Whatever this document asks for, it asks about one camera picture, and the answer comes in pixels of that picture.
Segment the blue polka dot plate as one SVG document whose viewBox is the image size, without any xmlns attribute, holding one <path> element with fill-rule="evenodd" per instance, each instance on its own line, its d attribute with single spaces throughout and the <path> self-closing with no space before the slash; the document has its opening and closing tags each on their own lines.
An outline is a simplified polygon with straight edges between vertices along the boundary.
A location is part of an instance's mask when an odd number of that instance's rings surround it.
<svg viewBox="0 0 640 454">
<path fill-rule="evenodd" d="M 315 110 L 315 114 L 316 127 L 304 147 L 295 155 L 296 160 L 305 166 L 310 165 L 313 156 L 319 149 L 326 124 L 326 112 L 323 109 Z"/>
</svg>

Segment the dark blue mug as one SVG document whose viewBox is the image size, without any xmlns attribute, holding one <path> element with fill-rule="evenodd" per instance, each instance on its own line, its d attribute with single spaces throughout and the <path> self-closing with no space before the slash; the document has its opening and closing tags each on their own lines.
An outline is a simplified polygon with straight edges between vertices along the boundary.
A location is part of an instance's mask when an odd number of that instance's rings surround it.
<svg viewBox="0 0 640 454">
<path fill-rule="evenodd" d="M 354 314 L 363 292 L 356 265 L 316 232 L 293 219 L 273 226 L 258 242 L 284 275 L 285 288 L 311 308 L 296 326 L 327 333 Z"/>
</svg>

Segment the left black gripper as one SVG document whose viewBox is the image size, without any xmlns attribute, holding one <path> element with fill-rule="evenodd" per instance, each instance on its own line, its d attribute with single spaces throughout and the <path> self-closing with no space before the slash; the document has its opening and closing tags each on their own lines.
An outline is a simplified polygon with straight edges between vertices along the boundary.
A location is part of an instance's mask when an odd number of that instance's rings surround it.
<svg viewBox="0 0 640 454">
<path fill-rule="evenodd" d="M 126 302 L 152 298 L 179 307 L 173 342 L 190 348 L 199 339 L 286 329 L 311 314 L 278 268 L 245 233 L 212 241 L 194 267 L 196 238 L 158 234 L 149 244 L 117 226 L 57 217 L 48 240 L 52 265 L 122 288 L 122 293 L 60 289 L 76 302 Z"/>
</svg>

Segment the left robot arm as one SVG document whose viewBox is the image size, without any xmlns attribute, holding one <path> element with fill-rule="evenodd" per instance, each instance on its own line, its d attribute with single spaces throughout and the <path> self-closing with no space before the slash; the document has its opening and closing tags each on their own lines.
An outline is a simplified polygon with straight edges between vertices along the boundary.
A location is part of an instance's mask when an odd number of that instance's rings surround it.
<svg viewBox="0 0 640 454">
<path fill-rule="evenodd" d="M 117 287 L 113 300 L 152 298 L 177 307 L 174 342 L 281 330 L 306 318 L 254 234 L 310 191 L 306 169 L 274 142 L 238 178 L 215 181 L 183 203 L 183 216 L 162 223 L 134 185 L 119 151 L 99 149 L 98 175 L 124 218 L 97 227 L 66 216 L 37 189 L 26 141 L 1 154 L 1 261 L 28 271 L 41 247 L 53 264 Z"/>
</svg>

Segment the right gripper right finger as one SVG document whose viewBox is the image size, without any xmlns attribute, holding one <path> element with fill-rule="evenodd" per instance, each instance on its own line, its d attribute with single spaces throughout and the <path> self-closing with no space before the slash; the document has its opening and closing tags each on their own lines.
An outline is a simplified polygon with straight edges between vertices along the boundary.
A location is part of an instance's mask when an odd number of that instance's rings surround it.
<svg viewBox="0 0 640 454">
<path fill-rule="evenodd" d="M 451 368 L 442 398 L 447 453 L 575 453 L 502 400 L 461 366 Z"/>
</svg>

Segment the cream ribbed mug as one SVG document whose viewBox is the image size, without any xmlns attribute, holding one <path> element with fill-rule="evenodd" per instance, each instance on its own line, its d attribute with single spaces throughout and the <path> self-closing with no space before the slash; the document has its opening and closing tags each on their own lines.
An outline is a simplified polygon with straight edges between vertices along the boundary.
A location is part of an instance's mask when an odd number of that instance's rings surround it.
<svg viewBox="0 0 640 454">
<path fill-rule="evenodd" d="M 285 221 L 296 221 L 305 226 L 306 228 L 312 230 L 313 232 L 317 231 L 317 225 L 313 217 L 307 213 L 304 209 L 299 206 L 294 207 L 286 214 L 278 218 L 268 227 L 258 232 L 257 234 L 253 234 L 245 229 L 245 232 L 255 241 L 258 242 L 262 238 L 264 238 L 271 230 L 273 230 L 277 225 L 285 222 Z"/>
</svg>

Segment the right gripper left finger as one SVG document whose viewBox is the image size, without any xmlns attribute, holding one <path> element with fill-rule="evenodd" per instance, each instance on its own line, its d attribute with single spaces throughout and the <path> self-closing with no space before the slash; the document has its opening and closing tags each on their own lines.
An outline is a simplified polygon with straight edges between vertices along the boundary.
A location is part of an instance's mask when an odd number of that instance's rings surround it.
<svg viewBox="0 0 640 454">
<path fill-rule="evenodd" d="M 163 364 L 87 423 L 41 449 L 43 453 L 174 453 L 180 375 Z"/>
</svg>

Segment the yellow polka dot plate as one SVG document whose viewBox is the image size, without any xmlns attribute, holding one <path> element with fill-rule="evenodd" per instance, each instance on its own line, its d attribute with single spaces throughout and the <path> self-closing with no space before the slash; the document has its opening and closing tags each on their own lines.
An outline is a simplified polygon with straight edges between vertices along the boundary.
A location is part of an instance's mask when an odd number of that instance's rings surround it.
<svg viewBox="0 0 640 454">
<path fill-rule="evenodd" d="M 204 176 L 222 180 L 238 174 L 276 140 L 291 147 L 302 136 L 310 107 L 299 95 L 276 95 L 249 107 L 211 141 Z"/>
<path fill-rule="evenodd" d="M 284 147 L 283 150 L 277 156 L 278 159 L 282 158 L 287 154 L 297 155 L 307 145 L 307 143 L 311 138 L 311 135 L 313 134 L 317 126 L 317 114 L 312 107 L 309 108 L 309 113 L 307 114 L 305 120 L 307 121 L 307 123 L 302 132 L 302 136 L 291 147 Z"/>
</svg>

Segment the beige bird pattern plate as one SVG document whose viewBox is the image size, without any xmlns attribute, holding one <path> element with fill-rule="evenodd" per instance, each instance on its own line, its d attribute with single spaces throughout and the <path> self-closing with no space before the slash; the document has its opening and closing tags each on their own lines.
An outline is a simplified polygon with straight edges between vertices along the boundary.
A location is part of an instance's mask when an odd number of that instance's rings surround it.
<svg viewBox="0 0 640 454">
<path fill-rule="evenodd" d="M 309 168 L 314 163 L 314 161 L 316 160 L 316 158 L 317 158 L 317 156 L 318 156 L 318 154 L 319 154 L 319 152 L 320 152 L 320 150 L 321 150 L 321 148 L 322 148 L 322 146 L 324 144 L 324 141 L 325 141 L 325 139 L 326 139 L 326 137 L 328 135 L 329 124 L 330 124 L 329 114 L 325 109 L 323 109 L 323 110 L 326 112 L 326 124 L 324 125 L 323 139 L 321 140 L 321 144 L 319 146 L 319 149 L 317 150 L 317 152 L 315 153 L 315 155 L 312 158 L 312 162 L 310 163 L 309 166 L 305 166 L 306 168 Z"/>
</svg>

-- -- --

Restate, word for word, the listing above from its first line through the line that contains "Segment the blue", keeping both of those lines.

Whatever this document asks for, it asks about one camera picture, and the answer comes in pixels of that picture.
Segment the blue polka dot plate as one SVG document whose viewBox is the image size, without any xmlns attribute, holding one <path> element with fill-rule="evenodd" per instance, each instance on its own line, its d attribute with single spaces throughout and the <path> self-closing with no space before the slash; the document has its opening and closing tags each on their own lines.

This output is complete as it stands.